What this task involves:
Retrieve every line from the records in which the word "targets" occurs.

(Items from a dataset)
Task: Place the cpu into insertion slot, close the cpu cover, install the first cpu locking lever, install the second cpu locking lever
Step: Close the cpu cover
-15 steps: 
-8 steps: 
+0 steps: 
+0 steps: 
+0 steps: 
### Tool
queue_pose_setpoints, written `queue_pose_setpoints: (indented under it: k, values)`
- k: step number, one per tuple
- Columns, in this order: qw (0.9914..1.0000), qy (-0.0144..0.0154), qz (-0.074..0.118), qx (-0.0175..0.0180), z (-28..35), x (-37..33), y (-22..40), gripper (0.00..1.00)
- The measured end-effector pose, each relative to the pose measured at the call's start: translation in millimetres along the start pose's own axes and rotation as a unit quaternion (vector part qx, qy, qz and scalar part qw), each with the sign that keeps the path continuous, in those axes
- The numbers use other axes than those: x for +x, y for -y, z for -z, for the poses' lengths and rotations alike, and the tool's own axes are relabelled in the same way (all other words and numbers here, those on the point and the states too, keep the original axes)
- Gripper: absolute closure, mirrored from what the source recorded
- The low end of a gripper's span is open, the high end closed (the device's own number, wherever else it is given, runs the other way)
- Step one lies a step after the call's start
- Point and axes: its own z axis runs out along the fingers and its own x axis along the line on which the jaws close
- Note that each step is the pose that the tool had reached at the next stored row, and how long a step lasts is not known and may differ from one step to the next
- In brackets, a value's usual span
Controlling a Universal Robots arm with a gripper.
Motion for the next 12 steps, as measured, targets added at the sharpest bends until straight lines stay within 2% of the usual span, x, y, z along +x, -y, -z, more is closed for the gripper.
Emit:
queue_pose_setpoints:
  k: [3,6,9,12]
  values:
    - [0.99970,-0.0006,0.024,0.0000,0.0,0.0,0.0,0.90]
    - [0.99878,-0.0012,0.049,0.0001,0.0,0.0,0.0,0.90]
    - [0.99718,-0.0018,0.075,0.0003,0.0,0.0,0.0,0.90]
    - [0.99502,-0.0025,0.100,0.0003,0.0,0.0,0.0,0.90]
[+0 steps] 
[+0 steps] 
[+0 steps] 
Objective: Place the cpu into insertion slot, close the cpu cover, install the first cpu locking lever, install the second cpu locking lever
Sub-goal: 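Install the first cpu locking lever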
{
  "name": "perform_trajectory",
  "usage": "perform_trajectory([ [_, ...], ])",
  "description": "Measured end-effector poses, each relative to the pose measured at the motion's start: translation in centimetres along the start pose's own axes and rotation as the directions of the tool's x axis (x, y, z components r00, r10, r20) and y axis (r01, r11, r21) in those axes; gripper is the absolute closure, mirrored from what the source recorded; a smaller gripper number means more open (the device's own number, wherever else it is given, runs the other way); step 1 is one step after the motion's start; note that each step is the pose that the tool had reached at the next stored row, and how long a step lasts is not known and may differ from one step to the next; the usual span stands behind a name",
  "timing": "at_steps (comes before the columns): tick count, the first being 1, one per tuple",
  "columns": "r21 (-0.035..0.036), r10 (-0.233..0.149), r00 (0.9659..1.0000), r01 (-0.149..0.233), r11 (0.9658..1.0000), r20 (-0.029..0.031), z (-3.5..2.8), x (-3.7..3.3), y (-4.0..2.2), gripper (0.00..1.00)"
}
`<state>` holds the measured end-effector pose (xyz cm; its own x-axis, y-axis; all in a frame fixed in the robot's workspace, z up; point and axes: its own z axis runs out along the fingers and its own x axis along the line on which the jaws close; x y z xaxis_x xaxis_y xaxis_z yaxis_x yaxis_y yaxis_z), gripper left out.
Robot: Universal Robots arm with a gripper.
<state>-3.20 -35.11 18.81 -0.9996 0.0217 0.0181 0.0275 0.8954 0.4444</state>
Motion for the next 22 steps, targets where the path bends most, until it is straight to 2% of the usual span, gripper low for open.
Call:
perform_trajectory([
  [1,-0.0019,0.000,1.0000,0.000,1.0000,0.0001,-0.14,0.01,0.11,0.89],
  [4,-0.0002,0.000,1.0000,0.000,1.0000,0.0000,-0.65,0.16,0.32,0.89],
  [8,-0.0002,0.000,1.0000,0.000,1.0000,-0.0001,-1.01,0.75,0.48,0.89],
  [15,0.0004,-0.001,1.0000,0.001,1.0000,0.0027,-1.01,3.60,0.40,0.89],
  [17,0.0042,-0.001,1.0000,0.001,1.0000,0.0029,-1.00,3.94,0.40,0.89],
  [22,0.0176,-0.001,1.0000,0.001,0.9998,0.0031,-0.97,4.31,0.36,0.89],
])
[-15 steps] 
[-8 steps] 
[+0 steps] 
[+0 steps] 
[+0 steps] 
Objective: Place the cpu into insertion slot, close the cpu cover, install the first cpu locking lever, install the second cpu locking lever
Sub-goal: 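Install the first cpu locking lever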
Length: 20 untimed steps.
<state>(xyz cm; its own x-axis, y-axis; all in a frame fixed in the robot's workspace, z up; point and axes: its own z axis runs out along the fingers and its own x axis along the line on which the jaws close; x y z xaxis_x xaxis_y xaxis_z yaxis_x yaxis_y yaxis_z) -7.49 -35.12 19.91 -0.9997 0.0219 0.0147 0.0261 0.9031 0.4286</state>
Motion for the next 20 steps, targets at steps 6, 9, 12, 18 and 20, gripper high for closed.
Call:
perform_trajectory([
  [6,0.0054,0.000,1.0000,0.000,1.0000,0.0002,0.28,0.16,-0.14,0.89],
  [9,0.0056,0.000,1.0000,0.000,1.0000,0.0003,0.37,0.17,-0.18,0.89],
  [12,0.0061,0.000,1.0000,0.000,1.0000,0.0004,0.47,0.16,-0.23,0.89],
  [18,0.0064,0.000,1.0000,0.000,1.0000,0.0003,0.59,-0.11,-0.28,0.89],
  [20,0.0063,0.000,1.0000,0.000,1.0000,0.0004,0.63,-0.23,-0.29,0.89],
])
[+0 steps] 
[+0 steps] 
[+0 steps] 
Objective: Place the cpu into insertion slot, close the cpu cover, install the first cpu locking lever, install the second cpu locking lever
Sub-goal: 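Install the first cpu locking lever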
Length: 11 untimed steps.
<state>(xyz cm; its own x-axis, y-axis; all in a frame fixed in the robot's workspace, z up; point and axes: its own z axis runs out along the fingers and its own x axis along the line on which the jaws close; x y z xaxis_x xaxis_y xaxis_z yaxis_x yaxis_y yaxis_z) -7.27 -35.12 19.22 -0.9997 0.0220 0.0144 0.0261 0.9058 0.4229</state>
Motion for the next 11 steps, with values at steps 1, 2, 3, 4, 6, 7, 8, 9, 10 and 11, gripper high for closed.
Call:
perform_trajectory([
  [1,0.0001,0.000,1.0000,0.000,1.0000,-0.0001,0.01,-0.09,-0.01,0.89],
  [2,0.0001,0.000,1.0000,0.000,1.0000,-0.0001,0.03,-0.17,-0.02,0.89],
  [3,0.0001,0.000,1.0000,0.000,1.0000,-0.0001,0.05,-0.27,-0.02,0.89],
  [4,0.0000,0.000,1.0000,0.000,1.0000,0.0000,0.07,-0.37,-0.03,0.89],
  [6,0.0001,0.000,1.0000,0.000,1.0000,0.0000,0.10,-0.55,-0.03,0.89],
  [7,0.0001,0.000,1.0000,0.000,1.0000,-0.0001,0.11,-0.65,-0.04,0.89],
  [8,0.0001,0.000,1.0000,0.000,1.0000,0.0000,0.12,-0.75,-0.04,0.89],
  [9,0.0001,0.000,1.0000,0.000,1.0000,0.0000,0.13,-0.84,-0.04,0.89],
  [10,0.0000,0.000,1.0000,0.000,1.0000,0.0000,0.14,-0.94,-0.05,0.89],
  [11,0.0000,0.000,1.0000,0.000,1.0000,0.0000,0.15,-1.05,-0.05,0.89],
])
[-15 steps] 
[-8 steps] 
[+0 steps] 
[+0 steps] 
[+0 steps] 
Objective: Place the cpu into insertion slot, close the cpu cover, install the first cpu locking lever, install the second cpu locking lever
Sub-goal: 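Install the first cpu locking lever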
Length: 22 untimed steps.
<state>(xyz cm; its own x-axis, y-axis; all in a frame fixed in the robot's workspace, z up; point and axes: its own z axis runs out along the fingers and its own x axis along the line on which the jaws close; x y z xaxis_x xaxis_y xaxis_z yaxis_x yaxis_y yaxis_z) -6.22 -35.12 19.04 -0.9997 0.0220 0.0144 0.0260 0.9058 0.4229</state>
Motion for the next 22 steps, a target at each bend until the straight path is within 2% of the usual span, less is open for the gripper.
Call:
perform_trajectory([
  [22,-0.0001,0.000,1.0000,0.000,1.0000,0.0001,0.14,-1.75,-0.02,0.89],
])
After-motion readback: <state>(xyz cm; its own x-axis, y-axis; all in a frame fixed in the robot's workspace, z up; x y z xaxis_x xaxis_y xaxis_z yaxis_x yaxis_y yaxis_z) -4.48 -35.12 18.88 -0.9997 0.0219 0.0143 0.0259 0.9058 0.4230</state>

Problem solution:
Motion for the next 12 steps, as measured, targets added at the sharpest bends until straight lines stay within 2% of the usual span, x, y, z along +x, -y, -z, more is closed for the gripper.
Motion for the next 22 steps, targets where the path bends most, until it is straight to 2% of the usual span, gripper low for open.
Motion for the next 20 steps, targets at steps 6, 9, 12, 18 and 20, gripper high for closed.

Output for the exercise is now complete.